Work order ▸ Please give an exact transcription of the lines below, from the one that contains "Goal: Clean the" to the very last, with no other lines.

Material provided ▸
────────────────────
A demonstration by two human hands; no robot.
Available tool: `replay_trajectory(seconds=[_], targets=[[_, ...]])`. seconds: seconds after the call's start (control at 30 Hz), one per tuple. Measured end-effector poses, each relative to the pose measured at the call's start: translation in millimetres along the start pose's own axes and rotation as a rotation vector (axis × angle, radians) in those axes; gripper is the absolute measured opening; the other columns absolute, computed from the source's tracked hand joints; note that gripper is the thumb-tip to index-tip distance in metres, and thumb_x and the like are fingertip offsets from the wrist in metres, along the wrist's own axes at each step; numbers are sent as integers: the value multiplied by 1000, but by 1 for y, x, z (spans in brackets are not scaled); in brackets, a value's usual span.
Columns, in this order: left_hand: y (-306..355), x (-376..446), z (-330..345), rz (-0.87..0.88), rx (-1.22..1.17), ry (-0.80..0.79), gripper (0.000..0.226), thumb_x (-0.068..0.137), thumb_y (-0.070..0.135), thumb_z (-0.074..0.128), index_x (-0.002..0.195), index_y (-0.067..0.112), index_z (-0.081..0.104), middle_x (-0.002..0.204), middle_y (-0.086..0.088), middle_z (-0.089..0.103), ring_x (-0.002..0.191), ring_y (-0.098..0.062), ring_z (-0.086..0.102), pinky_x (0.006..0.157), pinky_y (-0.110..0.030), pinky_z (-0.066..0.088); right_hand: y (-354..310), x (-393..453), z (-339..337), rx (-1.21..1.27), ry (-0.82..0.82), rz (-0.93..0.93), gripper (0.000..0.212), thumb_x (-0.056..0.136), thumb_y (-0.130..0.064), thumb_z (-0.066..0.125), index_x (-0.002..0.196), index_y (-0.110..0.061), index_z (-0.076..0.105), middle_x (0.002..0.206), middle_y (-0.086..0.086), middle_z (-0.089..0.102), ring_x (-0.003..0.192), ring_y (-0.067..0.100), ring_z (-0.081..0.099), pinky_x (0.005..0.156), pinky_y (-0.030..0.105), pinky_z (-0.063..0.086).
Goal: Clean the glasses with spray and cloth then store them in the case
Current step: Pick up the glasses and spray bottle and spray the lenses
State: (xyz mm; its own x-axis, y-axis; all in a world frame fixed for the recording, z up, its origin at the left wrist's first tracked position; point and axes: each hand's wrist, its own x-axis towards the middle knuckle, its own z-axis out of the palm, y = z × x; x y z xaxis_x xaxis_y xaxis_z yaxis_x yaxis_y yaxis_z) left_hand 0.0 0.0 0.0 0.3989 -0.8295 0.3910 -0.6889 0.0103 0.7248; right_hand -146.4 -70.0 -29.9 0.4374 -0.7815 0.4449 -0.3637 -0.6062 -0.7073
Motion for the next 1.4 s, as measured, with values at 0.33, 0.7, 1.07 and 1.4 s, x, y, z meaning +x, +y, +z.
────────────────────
Solution to this task ▸
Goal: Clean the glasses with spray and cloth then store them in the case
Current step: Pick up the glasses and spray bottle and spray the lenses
State: (xyz mm; its own x-axis, y-axis; all in a world frame fixed for the recording, z up, its origin at the left wrist's first tracked position; point and axes: each hand's wrist, its own x-axis towards the middle knuckle, its own z-axis out of the palm, y = z × x; x y z xaxis_x xaxis_y xaxis_z yaxis_x yaxis_y yaxis_z) left_hand 0.0 0.0 0.0 0.3989 -0.8295 0.3910 -0.6889 0.0103 0.7248; right_hand -146.4 -70.0 -29.9 0.4374 -0.7815 0.4449 -0.3637 -0.6062 -0.7073
Motion for the next 1.4 s, as measured, with values at 0.33, 0.7, 1.07 and 1.4 s, x, y, z meaning +x, +y, +z.

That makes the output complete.